Sayın Cumhurbaşkanı!
Aslında İçişleri Bakanı'na, hadi onu atlasam Başbakan'a hitaben yazmam gereken bu arz-ı hali; başbakanı da atayan olmanız hasebiyle zat-ı âlilerinize arz ediyorum.
Devlet umuru görmüş deneyimli, hukuka ve yasalara saygılı bir vatandaşın, böyle menfur bir olay için size seslenmesi, hukukun üstün olduğu hiç bir ülkede görülemez bilirim ama maalesef hukukum tutsak, öfkem çaresiz!...
Huzura muhtacız ama bütün olumsuzluklara rağmen yaşım gereği olsa gerek ki hâlâ mantığım teyakkuzda!
Hukuken elbette benim de milletin de Reis-i Cumhurusunuz çünkü demokrat olmayan bir vatandaş olmama rağmen vatandaşlık görevimi ifa için sandığa ısrarla ve inadına giden bir seçmenim aynı zamanda...
Sadece bu seçmen sıfatımla Zat-ı Şahânelerine bir arzım var.
Devletimin Sayın Başı!
Kasaptan nohut, terziden pirzola istenmeyeceğini bilecek kadar hayatın içindenim.
Asayişle ilgili şikâyetlerin Cumhuriyet Savcılıklarına yapılması gerektiğini biliyorum ama -siz de kabul edersiniz ki sayenizde- Savcıların hakimlerden, hakimlerin savcılardan, kolluk güçlerinin her ikisinden de korktuğu, insicamı bozan bir OHAL uygulamaları dönemindeyiz.
Sesli-sessiz itiraz etsem de biliyorum ki; kararı veren de sizsiniz, kararı verdiren de!

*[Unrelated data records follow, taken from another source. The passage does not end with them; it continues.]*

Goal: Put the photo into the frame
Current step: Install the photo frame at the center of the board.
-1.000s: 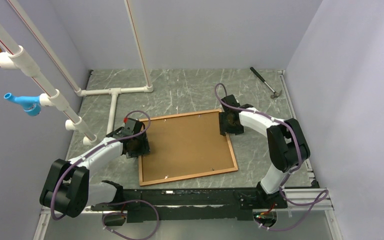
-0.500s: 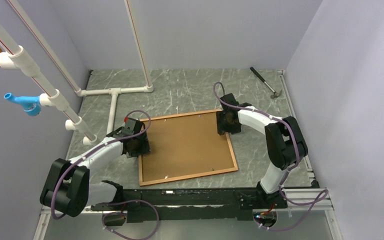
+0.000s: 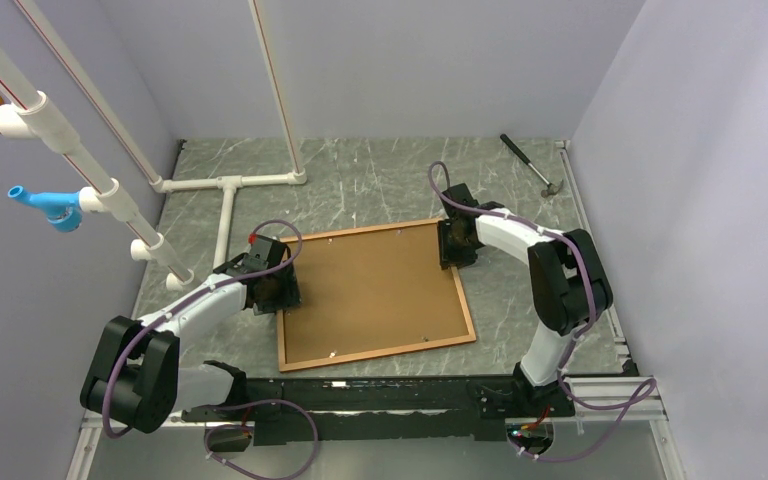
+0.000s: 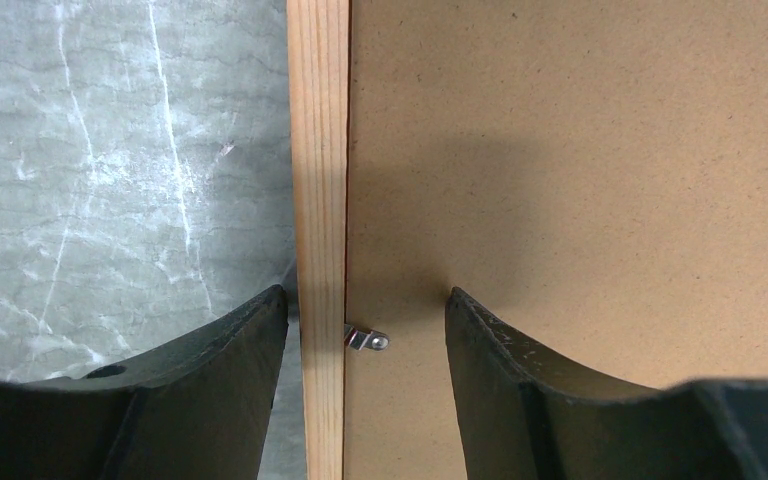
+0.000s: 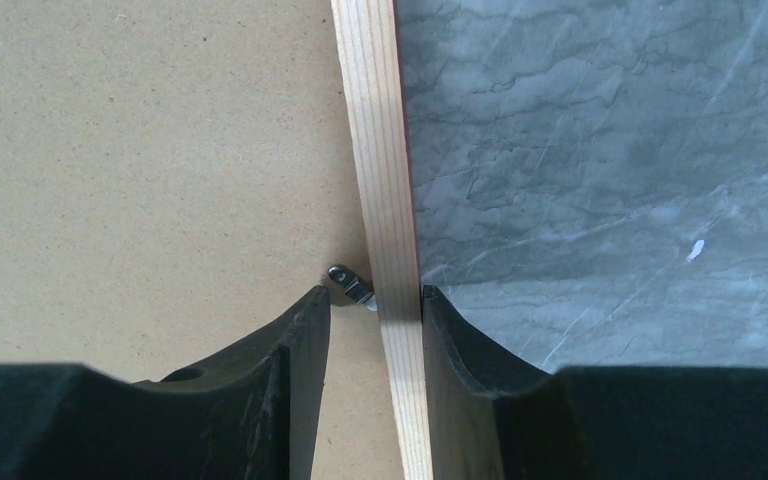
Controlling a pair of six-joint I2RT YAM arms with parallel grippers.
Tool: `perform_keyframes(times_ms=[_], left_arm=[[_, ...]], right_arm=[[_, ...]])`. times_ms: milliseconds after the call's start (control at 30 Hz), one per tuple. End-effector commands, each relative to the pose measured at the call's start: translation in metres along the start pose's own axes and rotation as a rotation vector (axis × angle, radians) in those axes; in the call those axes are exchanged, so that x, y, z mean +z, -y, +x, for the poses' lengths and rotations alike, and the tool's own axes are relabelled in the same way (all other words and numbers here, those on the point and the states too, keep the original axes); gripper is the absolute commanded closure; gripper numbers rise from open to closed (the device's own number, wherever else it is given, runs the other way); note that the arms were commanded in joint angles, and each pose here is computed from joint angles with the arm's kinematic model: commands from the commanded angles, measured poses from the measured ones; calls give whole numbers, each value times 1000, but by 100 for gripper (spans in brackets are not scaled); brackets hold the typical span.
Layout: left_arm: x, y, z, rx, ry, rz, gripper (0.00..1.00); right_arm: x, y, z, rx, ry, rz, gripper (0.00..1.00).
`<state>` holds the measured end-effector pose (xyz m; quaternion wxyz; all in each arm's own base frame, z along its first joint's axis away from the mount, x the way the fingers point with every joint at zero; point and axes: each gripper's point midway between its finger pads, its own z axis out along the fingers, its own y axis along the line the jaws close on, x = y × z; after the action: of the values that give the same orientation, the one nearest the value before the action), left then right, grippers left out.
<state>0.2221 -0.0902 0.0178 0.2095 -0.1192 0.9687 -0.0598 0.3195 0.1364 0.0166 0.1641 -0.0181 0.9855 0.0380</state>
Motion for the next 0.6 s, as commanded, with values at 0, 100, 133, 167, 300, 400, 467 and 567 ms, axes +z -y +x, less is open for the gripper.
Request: perform_keyframes(times_ms=[0, 100, 133, 167, 300, 400, 467, 567], left_arm=[[11, -18, 23, 23, -74, -67, 37], [11, -19, 23, 25, -75, -68, 37], [11, -19, 23, 23, -76, -68, 37], [11, -19, 24, 24, -77, -68, 37], [12, -18, 23, 24, -77, -66, 37], [12, -18, 23, 25, -78, -67, 37], [12, -18, 23, 26, -77, -66, 37], [12, -18, 24, 27, -80, -67, 37]], right_arm=[[36, 30, 36, -12, -122, 130, 100], [34, 33, 32, -7, -116, 156, 100], [33, 33, 31, -6, -115, 156, 100], [32, 32, 31, -6, -116, 155, 100], [27, 36, 28, -9, -102, 172, 94], [21, 35, 27, -17, -94, 161, 62], [18, 38, 26, -15, -89, 175, 56], [15, 45, 24, 0, -82, 215, 56]])
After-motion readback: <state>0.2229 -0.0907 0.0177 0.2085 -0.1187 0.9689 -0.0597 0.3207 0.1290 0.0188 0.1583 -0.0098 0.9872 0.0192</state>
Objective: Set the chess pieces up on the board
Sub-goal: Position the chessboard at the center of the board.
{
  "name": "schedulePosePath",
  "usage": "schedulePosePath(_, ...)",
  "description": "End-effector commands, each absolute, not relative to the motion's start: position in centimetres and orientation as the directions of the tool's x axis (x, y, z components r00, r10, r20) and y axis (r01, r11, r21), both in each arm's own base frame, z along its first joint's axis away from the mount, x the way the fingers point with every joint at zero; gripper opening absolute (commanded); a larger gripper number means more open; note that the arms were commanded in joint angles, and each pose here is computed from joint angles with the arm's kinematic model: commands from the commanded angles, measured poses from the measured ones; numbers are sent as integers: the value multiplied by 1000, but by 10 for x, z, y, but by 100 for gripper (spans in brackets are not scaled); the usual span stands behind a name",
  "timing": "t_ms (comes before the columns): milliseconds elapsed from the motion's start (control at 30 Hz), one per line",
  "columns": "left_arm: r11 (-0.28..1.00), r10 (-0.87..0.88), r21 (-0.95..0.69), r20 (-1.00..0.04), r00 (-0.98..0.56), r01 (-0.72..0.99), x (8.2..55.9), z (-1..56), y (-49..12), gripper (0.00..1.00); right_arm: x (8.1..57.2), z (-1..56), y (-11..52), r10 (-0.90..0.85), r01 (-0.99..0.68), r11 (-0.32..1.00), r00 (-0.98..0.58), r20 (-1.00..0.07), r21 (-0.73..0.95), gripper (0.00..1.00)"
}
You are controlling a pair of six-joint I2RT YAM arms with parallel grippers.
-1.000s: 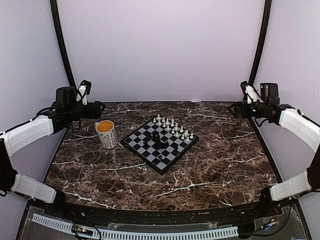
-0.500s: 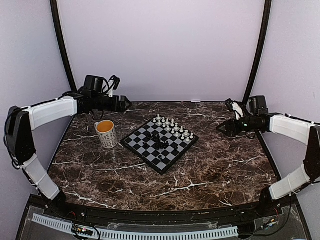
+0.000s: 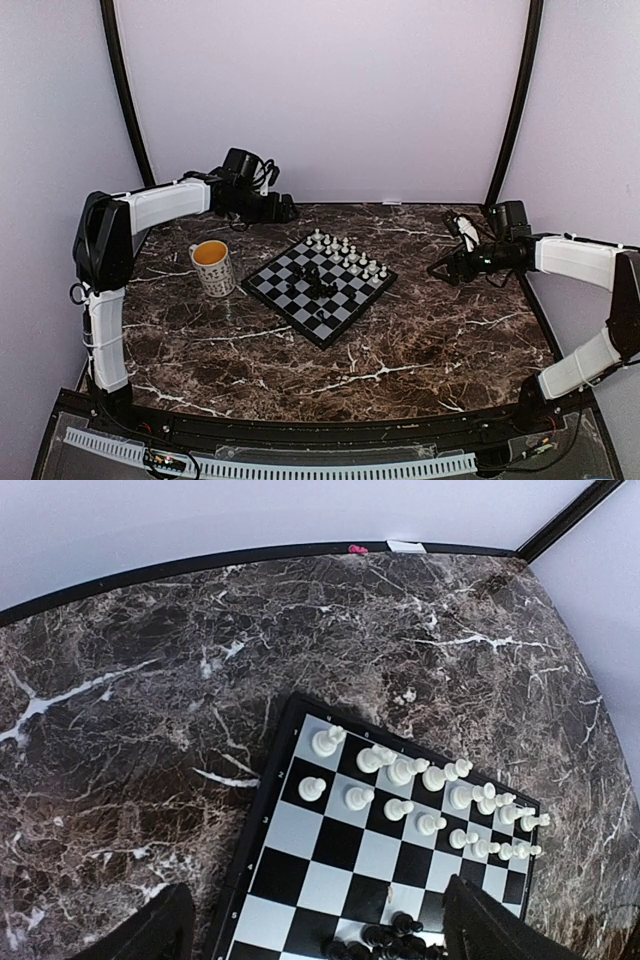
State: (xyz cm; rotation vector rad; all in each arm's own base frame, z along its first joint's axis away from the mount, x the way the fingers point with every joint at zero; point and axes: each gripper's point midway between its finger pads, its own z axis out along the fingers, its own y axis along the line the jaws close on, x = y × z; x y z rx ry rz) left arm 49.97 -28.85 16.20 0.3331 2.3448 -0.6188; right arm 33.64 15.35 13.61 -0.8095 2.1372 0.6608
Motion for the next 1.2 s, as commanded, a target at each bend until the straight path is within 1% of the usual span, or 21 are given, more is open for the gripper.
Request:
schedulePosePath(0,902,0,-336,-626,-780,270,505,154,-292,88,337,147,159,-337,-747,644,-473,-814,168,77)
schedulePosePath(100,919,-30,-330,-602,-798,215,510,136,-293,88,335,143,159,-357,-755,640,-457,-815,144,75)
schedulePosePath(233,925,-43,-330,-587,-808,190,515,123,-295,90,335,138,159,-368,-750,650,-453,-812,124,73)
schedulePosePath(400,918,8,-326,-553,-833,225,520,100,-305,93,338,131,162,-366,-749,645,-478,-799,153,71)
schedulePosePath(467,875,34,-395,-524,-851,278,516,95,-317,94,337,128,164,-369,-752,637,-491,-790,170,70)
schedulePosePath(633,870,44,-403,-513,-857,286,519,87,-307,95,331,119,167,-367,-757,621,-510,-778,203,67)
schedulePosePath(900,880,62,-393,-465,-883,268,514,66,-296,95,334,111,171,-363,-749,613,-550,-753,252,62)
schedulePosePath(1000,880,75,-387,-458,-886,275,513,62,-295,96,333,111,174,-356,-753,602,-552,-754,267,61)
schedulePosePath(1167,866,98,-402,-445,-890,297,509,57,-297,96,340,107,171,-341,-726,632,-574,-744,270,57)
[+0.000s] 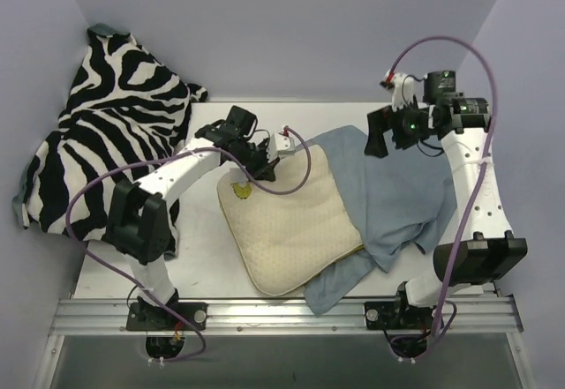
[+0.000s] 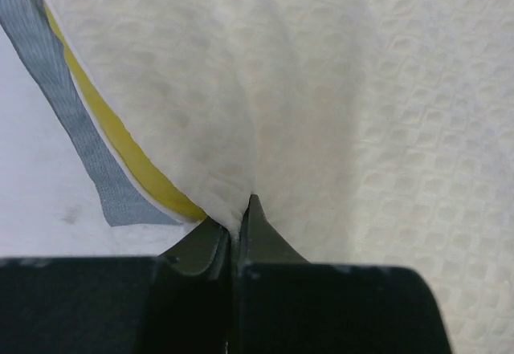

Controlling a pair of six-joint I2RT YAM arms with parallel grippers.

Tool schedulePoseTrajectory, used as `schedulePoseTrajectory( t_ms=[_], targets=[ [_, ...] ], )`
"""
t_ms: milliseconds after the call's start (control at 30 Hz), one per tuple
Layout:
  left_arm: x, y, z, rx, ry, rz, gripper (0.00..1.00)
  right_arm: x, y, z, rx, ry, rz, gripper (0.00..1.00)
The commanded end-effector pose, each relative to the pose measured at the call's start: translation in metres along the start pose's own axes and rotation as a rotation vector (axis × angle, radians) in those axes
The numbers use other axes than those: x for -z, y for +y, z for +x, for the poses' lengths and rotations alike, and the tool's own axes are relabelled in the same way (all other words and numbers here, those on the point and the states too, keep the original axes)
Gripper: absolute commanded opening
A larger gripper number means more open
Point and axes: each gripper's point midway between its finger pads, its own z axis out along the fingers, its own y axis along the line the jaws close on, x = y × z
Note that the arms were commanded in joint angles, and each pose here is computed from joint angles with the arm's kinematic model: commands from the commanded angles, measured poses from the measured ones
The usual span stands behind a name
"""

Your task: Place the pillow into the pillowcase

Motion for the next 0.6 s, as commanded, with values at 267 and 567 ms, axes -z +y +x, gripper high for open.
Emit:
schedulePoseTrajectory(
  t_ms=[267, 567],
  targets=[
    [0.097, -0.067, -0.170, -0.953, -0.276, -0.378, 0.00, 0.031, 0.007, -0.076, 0.167, -0.087, 0.097, 0.95],
    [0.086, -0.124, -0.170, -1.220, -0.294, -0.386, 0.00, -0.004, 0.017, -0.069, 0.313, 0.017, 0.103, 0.96]
  ],
)
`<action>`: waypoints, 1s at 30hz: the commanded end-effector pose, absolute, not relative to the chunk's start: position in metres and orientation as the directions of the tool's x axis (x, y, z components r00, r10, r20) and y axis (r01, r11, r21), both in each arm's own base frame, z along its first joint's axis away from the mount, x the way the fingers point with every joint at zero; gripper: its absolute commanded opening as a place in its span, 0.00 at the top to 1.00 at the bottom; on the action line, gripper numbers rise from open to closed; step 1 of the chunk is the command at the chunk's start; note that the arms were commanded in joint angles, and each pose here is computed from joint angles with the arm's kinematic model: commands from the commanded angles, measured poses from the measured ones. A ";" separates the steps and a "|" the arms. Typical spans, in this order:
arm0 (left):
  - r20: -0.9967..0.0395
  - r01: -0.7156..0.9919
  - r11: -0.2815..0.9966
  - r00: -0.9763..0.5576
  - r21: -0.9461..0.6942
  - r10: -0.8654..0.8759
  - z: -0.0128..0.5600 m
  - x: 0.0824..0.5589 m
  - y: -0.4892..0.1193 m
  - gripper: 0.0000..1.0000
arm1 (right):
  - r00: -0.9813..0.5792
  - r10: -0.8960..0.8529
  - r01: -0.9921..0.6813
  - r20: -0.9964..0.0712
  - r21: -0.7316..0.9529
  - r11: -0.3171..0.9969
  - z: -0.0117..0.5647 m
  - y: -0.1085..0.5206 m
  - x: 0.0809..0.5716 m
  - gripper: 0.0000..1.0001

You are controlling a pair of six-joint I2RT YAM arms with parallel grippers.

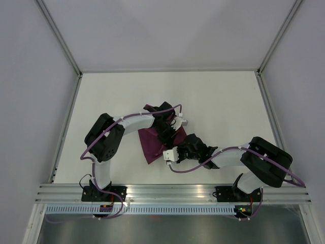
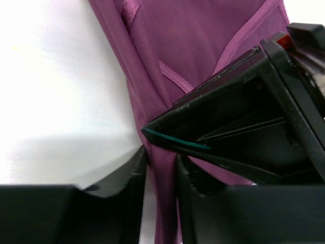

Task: Fold the napkin, place the utensils inside, and roll it up
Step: Roll the napkin with the utensil

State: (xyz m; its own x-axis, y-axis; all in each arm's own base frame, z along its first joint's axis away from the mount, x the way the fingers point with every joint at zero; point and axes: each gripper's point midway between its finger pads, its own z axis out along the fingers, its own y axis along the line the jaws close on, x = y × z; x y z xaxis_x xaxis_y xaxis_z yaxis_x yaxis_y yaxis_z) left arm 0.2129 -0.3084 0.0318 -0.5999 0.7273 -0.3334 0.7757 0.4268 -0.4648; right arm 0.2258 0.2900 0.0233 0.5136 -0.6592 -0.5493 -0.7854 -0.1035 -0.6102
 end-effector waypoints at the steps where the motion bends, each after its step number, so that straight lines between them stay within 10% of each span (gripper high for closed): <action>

Üç tane yeğeni olanın mafya babalığına soyunduğu bir ülkede; onlarca yeğeni, yüzlerce akrabası, on binlerce uğrunda can verecek seveni olan bir siyasi önderin, evi ve civarında asayişi sağlayamayan devlete güvenimiz sarsılırsa yazık olmaz mı?
Sayın Cumhurbaşkanı!
Devlet-i Ebed-Müddet inancında bir vatandaş olarak Cumhurbaşkanımıza halimizi arz etmek hakkımın olduğuna inanarak yazıyorum.
Emînim ki duydunuz.
Danışmanlarınızın veya bölge temsilcilerinizin; Bağımsız Türkiye Partisi Genel Başkanı Prof. Dr. Haydar Baş Beğ'in hanesine yapılan hayâsız, edepsiz ve şımarık saldırıyı, size intikal ettirdiklerinden eminim.
Sayın Cumhurbaşkanı!
Bir kişiyim evet!
Birer kişiyiz ama "Türkoğlu Türk'üm" diyen bir Er Kişinin; "Dinde birlik sağlanmadan millî birlik tesis edilemez" tesbitine ve birlik çağrısını duyarak uyan on binlerce Mütedeyyin Müslüman Türk vatandaşlarız.
"Göklerin ve yerin yaratılmasıyla dillerinizin ve renklerinizin farklı olması da O'nun ayetlerindendir"den (Rûm-22) anlaşılacağı şekliyle Türklük kaderimiz, İslâm aklımızla ettiğimiz imanımızdır.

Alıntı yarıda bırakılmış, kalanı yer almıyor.